Check every line of the data and copy the ones where "white" appears.

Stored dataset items
((

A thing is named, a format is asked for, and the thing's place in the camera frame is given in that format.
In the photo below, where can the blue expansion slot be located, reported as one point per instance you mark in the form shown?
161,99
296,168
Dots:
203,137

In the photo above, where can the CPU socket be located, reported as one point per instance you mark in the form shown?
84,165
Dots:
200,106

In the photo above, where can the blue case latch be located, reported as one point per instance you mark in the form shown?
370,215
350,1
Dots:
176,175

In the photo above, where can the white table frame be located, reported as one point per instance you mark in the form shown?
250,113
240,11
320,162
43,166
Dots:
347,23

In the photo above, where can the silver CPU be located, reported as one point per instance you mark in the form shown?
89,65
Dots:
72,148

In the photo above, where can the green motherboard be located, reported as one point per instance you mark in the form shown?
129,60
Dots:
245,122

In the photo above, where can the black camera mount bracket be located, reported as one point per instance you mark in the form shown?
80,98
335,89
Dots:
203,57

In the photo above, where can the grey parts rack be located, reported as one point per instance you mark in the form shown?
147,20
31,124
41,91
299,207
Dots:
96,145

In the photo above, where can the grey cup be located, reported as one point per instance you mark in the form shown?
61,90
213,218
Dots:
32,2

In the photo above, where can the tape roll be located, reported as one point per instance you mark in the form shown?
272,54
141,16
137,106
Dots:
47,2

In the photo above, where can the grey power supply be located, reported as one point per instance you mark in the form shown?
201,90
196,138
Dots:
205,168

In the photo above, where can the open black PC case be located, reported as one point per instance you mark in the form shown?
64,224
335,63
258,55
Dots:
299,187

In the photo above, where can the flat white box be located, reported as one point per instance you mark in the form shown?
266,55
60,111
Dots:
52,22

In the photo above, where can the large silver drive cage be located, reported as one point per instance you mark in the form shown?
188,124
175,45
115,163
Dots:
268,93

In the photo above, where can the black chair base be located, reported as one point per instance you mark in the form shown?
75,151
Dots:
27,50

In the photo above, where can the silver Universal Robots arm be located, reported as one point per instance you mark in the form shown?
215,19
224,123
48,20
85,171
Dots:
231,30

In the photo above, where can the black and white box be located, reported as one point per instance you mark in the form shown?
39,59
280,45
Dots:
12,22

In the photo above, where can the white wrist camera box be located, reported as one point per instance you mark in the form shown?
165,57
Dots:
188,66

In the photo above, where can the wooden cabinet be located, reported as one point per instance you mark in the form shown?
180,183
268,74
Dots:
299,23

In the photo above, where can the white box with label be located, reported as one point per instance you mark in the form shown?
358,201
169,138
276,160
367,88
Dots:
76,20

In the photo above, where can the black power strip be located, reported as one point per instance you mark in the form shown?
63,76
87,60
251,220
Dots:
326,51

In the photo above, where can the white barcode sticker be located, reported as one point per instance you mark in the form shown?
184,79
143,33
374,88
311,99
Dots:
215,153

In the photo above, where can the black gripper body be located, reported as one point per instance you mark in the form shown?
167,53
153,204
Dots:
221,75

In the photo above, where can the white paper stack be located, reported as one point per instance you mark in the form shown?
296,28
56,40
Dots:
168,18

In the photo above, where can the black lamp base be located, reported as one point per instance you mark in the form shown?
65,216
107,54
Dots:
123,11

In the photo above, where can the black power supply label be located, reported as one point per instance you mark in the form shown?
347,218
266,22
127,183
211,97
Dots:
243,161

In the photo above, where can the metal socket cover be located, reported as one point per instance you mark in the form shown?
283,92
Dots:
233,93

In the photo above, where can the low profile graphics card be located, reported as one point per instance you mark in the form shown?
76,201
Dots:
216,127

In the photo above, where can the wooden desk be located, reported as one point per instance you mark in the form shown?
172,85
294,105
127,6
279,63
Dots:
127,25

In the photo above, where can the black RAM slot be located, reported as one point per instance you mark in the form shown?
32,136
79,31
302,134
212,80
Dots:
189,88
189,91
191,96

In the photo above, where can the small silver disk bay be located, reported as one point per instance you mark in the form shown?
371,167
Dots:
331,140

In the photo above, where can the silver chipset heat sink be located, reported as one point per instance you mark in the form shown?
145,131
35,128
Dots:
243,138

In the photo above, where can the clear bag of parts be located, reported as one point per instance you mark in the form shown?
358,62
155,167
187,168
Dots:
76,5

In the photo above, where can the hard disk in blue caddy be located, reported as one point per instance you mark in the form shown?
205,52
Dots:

))

• Task output:
In the photo above, where can the white table frame be located, reported as one point per instance you mark in the form shown?
In the photo above, where can the flat white box be located, reported as one point per instance you mark in the form shown?
In the photo above, where can the black and white box be located, reported as one point per instance you mark in the form shown?
In the photo above, where can the white wrist camera box be located, reported as one point per instance you mark in the form shown?
In the photo above, where can the white box with label be located, reported as one point per instance you mark in the form shown?
In the photo above, where can the white barcode sticker be located, reported as one point per instance you mark in the form shown?
In the photo above, where can the white paper stack be located, reported as one point per instance you mark in the form shown?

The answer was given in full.